The CAA applications for 2011 are due 23 January, but the information posted on the CAA webpage can be used to plan out your Community’s 2012 activities, as discussed below.

Guest Post by Ray Gallon, CAC communications lead

The deadlines for the Community Achievement Awards (CAAs) are almost upon us, and I hope many of you who are community leaders are busy filling out the forms showing how you have achieved Merit, Excellence and Distinction during the past year.

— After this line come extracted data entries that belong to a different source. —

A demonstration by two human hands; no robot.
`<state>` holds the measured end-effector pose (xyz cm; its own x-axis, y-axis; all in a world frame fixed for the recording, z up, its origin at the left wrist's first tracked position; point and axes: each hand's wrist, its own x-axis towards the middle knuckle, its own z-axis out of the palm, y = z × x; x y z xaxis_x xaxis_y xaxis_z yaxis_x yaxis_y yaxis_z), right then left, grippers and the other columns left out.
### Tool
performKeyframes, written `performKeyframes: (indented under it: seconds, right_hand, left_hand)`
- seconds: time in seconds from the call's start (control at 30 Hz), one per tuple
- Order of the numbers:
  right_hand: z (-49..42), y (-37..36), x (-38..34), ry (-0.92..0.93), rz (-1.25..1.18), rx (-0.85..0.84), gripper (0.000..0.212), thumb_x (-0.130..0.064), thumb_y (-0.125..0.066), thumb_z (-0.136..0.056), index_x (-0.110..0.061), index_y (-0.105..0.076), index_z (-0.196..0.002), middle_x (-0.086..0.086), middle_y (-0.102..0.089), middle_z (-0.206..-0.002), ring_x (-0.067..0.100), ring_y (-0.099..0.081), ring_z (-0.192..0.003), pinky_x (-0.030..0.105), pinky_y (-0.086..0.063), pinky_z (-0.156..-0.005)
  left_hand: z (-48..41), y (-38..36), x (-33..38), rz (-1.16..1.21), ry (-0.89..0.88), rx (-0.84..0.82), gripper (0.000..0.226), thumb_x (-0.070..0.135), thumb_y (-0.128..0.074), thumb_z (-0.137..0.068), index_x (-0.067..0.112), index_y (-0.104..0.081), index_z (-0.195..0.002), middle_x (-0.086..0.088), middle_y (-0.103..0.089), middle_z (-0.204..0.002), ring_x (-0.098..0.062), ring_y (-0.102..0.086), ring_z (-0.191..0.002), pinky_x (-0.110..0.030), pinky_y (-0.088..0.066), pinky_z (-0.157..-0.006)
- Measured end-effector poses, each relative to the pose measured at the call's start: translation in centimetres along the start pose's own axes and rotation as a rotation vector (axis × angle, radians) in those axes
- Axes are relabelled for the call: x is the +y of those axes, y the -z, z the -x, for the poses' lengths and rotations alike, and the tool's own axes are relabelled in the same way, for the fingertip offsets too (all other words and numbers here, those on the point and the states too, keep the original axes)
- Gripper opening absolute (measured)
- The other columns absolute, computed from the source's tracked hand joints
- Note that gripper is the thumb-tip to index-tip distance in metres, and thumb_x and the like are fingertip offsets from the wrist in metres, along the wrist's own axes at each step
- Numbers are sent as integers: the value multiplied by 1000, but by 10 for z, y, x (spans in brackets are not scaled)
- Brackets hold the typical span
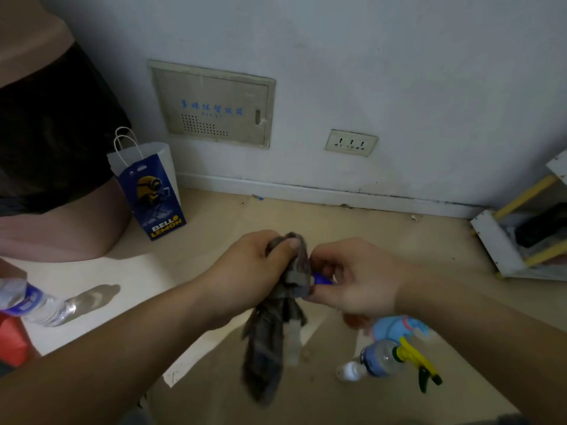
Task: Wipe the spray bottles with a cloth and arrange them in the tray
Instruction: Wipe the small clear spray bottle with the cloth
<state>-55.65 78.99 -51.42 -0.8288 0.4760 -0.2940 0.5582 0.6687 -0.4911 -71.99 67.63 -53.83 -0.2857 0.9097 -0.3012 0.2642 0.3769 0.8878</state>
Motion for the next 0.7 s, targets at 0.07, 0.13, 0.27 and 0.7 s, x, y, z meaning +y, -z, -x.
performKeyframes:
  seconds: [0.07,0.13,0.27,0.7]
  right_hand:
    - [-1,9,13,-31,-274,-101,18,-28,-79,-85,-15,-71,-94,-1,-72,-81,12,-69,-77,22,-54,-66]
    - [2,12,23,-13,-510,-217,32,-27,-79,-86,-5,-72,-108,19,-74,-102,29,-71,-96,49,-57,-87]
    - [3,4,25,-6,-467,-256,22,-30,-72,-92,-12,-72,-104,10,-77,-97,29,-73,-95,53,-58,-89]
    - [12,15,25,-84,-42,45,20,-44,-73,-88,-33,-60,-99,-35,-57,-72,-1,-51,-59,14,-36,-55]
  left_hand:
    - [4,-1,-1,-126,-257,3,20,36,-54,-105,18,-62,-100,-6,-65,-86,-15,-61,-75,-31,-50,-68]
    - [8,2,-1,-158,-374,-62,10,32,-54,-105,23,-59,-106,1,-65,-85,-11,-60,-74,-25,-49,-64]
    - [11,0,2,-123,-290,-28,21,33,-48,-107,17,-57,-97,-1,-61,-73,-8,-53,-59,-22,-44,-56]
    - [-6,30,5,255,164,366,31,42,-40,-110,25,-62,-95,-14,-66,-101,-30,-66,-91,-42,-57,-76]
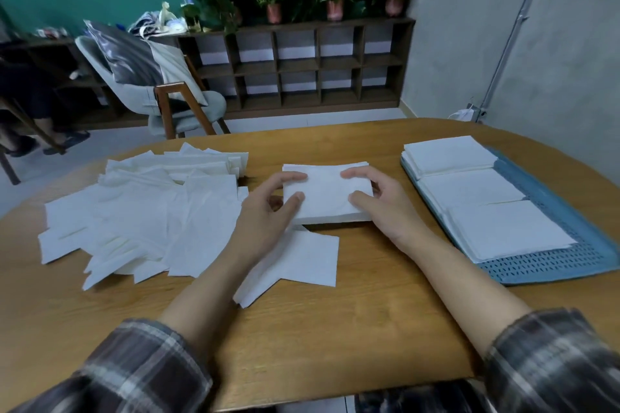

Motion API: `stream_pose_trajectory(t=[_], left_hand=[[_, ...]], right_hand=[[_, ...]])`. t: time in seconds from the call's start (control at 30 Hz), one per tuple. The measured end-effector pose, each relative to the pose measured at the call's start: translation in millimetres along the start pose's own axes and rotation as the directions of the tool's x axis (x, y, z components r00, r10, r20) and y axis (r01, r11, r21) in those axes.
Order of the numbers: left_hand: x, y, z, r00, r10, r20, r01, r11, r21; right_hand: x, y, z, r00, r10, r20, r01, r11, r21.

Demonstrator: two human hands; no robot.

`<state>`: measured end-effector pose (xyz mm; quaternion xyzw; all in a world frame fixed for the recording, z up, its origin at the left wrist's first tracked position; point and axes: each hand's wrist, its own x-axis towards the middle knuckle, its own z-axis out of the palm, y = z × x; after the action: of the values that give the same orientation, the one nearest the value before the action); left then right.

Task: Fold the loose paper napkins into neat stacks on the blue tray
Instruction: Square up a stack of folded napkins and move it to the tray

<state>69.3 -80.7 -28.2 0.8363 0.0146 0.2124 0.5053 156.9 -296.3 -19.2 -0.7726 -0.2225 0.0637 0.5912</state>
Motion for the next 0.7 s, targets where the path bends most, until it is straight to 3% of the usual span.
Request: stream_pose_trajectory(t=[0.2,0.37,0.47,0.7], left_hand=[[10.9,41.8,34.3,0.997,0.061,0.053,-0.062,0.998,0.019],[23.8,73.2,86.4,0.984,-0.008,0.179,0.024,0.996,-0.085],[34.6,88.1,121.1,0.977,0.019,0.212,0.002,0.995,-0.099],[61.1,99.0,180.4,0.968,-0.030,0.250,0.051,0.996,-0.078]], right_hand=[[-13.3,-16.3,-56.6,0.995,0.006,-0.098,-0.014,0.997,-0.080],[-26.3,-12.4,-123.0,0.986,0.009,-0.164,-0.024,0.996,-0.088],[-26.8,-8.2,-161.1,0.980,0.032,-0.196,-0.057,0.991,-0.125],[-9.5,20.7,-219.4,0.981,0.083,-0.175,-0.116,0.975,-0.188]])
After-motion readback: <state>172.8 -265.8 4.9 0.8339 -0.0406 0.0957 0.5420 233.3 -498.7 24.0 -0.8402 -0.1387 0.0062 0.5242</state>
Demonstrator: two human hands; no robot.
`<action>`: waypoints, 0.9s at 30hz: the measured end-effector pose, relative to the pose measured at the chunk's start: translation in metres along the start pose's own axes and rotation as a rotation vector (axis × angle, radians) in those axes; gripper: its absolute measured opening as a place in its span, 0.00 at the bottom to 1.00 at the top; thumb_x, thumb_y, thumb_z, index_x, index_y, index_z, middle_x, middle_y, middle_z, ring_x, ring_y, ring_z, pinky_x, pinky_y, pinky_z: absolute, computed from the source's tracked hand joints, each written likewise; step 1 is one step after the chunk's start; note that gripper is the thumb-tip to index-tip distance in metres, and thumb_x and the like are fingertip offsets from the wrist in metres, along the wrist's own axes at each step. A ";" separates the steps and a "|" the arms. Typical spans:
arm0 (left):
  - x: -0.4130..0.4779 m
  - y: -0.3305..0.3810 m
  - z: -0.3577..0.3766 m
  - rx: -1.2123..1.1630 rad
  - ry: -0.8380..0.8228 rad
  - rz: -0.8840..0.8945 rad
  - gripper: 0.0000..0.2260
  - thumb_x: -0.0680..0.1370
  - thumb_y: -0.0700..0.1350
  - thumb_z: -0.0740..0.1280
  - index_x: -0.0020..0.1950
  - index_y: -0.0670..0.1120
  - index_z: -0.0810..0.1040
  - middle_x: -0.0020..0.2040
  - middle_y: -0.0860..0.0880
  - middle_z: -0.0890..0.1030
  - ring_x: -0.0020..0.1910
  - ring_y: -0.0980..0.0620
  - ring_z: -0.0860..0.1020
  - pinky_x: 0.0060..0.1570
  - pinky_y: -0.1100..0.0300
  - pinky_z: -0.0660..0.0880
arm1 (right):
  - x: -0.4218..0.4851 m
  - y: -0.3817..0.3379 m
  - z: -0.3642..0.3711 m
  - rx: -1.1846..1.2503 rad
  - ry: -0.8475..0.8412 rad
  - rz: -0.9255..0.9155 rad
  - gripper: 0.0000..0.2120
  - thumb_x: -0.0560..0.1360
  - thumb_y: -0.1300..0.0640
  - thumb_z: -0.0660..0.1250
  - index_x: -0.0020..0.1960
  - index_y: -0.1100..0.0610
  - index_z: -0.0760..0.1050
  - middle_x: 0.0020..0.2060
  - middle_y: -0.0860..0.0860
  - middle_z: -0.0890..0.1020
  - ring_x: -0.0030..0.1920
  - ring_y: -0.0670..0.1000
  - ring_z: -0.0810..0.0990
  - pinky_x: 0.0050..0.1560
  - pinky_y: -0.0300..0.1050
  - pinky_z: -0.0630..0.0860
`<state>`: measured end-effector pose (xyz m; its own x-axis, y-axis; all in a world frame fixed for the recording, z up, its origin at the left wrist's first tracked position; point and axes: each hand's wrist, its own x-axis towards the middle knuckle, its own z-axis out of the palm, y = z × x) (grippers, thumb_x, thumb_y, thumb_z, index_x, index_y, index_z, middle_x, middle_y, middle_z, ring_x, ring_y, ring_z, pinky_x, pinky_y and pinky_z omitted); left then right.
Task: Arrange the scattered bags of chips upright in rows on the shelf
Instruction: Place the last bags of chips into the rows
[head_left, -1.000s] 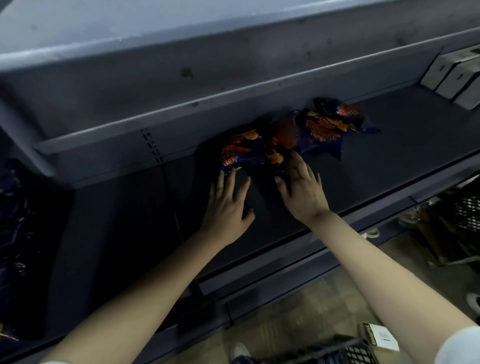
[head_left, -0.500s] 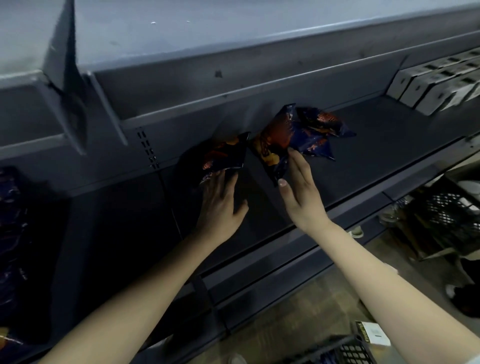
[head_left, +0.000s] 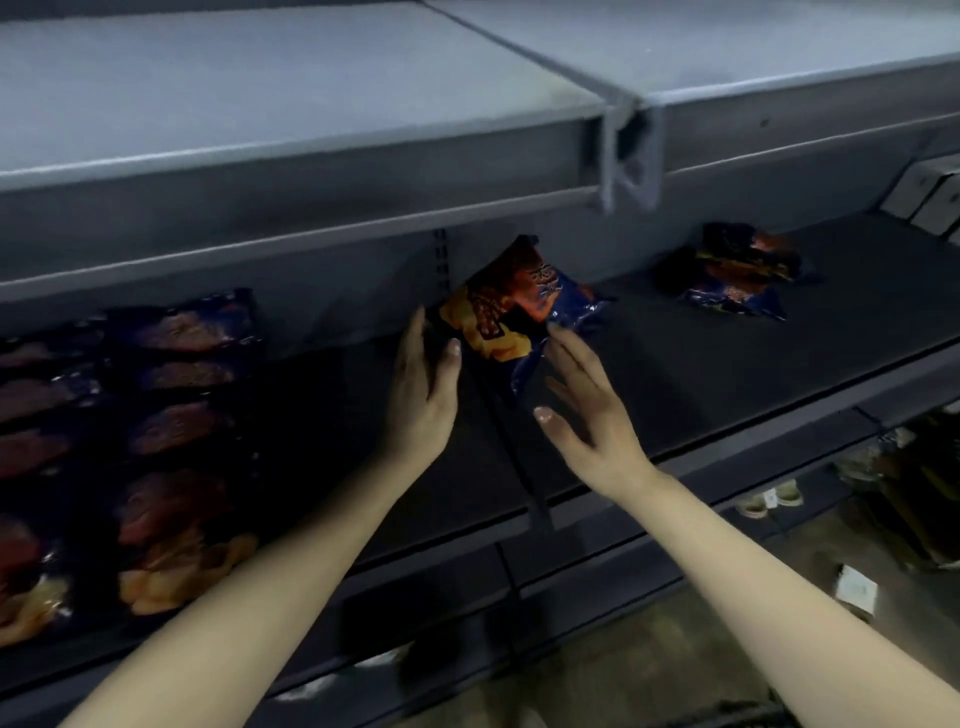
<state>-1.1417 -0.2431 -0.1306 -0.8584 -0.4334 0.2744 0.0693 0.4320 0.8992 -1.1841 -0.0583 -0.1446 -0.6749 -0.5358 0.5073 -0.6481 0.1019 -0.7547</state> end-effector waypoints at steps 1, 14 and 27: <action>0.001 -0.003 -0.018 -0.009 0.055 -0.023 0.30 0.78 0.59 0.54 0.77 0.47 0.53 0.76 0.46 0.59 0.73 0.51 0.60 0.70 0.57 0.58 | -0.001 -0.005 0.014 0.034 -0.039 -0.020 0.32 0.78 0.45 0.60 0.74 0.63 0.58 0.75 0.43 0.55 0.74 0.50 0.60 0.68 0.54 0.69; -0.018 -0.036 -0.116 0.026 -0.092 -0.265 0.38 0.67 0.65 0.67 0.73 0.56 0.58 0.49 0.66 0.69 0.43 0.72 0.69 0.37 0.76 0.67 | 0.007 -0.017 0.098 0.036 -0.275 -0.165 0.29 0.78 0.57 0.62 0.75 0.61 0.56 0.76 0.48 0.57 0.75 0.50 0.57 0.73 0.42 0.57; -0.004 -0.007 -0.085 -0.516 0.335 -0.388 0.29 0.70 0.46 0.75 0.65 0.46 0.64 0.58 0.49 0.76 0.58 0.50 0.77 0.60 0.50 0.74 | 0.005 -0.021 0.091 0.243 -0.048 0.273 0.33 0.76 0.47 0.63 0.75 0.43 0.49 0.72 0.38 0.59 0.71 0.40 0.63 0.69 0.43 0.67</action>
<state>-1.0956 -0.3117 -0.1087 -0.6741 -0.7341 -0.0812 0.0934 -0.1939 0.9766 -1.1420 -0.1397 -0.1638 -0.7904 -0.5555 0.2581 -0.3400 0.0474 -0.9392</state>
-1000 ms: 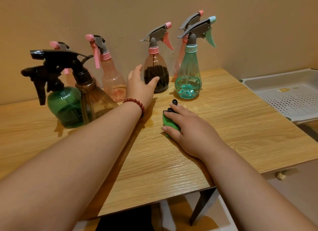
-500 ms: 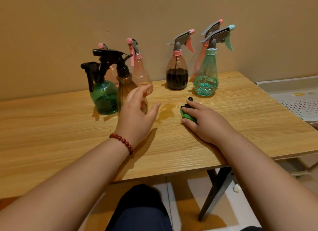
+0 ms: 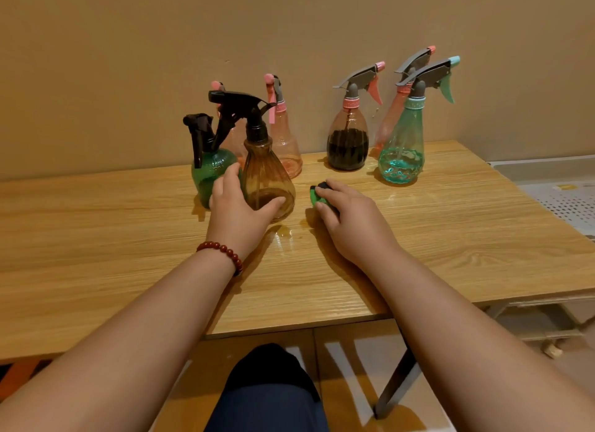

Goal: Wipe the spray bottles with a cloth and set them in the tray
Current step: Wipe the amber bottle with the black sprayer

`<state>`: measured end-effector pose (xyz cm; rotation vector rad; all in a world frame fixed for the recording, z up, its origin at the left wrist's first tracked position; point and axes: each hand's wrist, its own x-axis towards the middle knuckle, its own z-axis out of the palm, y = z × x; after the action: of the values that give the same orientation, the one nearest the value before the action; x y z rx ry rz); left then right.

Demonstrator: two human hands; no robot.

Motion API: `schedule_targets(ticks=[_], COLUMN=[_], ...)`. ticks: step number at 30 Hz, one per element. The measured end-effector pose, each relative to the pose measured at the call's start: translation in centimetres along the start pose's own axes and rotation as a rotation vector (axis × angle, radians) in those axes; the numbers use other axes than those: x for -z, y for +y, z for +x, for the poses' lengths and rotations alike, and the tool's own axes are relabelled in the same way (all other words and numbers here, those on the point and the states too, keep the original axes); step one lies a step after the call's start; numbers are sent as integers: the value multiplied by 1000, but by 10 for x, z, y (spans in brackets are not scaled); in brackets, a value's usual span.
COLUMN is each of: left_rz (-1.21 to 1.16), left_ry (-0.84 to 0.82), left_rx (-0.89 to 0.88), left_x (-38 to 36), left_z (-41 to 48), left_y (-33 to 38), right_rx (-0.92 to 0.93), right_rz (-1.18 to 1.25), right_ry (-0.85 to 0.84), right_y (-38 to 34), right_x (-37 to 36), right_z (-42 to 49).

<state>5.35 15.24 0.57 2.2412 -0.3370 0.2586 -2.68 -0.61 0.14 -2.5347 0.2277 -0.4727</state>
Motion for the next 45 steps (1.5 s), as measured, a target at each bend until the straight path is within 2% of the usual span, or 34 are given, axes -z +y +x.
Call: schedule_targets(ticks=[4, 9, 14, 18, 22, 26, 31, 33, 37, 45], left_rz=[-17, -60, -110, -390, -628, -763, -781, -761, -674, -699], left_ry=[-30, 26, 41, -27, -130, -220, -186, -175, -166, -131], left_rx=[21, -5, -130, -62, -91, -141, -204, -235, -307, -326], left_x=[-7, -12, -13, -11, -8, -5, -2, -3, -5, -3], left_z=[9, 12, 7, 4, 2, 1, 0, -1, -3, -2], left_y=[-6, -12, -9, -8, -8, -9, -9, -10, -10, -11], right_rx=[34, 54, 67, 96, 120, 162, 333, 319, 168, 257], right_rz=[75, 182, 288, 483, 646, 592, 444, 453, 621, 455], right_ry=[46, 132, 194, 276, 236, 261, 313, 286, 213, 194], right_y=[-10, -13, -11, -20, -32, -39, -39, -38, -43, -41], right_x=[-8, -21, -23, -13, -15, -27, -29, -26, -18, -26], right_z=[8, 15, 18, 20, 22, 18, 12, 14, 24, 8])
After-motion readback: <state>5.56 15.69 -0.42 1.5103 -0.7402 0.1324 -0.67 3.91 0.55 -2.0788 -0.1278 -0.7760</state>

What may not be so obvious, however, is how those of us who are not filling out such a form at this time for 2011 can use the guidelines to help us run, and improve, our chapters. I’m a chapter president, myself, and my own chapter, the France chapter, won a Community of Excellence award in 2008. If I go to the new CAA Guidelines page, and open the geographical community checklist, I can still find pointers that will help me improve the way my chapter runs.